ACTION ITEM ▸
Copy the result of filtering the entries below for lines that include the string "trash".

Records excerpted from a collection
§
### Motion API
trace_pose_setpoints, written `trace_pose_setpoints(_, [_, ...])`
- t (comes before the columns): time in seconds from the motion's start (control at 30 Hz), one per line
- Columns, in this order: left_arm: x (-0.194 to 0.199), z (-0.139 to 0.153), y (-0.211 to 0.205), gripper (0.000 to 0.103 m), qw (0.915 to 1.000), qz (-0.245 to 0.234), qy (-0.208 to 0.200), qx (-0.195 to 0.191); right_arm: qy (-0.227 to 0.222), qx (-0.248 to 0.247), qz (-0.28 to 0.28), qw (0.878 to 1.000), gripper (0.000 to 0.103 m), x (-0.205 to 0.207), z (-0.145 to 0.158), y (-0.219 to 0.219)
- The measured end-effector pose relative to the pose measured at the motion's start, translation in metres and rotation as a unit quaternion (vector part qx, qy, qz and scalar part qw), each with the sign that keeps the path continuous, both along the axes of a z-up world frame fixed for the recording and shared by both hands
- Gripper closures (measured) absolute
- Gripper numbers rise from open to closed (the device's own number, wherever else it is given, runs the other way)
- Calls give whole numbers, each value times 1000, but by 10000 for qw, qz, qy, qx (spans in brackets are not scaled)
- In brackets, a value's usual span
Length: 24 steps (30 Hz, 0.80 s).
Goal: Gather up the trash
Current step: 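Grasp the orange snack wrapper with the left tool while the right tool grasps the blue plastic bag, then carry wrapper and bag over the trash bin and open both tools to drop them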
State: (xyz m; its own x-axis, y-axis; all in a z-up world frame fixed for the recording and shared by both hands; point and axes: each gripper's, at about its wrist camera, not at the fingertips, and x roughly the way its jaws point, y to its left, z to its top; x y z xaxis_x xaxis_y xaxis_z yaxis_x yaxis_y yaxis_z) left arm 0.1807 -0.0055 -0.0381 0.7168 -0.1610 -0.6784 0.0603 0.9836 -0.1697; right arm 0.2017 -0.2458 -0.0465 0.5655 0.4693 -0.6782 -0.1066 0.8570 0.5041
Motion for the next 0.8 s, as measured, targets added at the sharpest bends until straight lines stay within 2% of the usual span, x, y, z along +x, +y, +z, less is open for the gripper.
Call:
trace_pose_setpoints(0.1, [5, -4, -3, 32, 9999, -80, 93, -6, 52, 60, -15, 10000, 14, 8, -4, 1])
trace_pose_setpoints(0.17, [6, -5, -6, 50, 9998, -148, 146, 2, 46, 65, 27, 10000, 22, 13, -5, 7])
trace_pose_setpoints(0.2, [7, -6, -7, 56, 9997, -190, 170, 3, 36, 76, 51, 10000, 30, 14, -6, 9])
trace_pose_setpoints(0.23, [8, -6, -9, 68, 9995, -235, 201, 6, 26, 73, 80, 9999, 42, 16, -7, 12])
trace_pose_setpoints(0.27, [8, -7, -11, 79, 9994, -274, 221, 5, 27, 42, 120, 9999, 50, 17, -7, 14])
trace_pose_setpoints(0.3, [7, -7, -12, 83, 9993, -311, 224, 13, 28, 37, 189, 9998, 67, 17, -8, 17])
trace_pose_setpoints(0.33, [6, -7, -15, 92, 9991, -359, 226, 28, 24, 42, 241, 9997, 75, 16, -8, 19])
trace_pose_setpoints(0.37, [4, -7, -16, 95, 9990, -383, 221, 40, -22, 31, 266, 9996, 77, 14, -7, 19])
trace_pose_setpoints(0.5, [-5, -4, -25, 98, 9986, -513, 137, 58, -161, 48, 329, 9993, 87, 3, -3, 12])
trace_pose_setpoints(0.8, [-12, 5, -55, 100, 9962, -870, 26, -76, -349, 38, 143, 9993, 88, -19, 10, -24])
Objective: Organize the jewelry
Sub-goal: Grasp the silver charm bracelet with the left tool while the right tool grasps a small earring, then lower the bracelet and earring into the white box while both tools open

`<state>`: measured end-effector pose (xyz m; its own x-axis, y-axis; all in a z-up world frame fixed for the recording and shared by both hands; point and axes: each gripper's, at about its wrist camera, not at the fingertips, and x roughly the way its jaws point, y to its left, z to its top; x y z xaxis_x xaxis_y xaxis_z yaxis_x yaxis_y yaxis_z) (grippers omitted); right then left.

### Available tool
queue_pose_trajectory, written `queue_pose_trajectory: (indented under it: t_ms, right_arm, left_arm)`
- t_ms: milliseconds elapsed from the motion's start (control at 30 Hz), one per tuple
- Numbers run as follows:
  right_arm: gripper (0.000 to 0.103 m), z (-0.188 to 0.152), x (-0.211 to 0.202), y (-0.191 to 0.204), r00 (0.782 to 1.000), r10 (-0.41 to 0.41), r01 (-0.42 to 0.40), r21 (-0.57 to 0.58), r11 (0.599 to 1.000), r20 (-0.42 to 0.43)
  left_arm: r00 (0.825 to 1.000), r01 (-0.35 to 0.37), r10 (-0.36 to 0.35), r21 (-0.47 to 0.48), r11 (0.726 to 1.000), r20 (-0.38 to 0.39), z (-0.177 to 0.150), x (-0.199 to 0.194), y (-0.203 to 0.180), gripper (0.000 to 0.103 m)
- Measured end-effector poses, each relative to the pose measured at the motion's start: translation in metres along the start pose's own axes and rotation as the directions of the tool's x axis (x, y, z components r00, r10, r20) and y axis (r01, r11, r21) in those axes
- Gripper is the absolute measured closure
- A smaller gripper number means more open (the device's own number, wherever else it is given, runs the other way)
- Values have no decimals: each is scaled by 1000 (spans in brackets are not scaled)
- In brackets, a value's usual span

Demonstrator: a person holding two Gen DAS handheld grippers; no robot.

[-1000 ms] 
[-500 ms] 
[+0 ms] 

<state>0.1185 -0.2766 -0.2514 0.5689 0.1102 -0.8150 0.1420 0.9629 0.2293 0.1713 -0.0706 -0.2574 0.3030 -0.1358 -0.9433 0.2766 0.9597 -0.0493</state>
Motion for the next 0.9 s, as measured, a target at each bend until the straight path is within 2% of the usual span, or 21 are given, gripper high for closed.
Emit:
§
WRITTEN SOLUTION ▸
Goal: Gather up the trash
Current step: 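Grasp the orange snack wrapper with the left tool while the right tool grasps the blue plastic bag, then carry wrapper and bag over the trash bin and open both tools to drop them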

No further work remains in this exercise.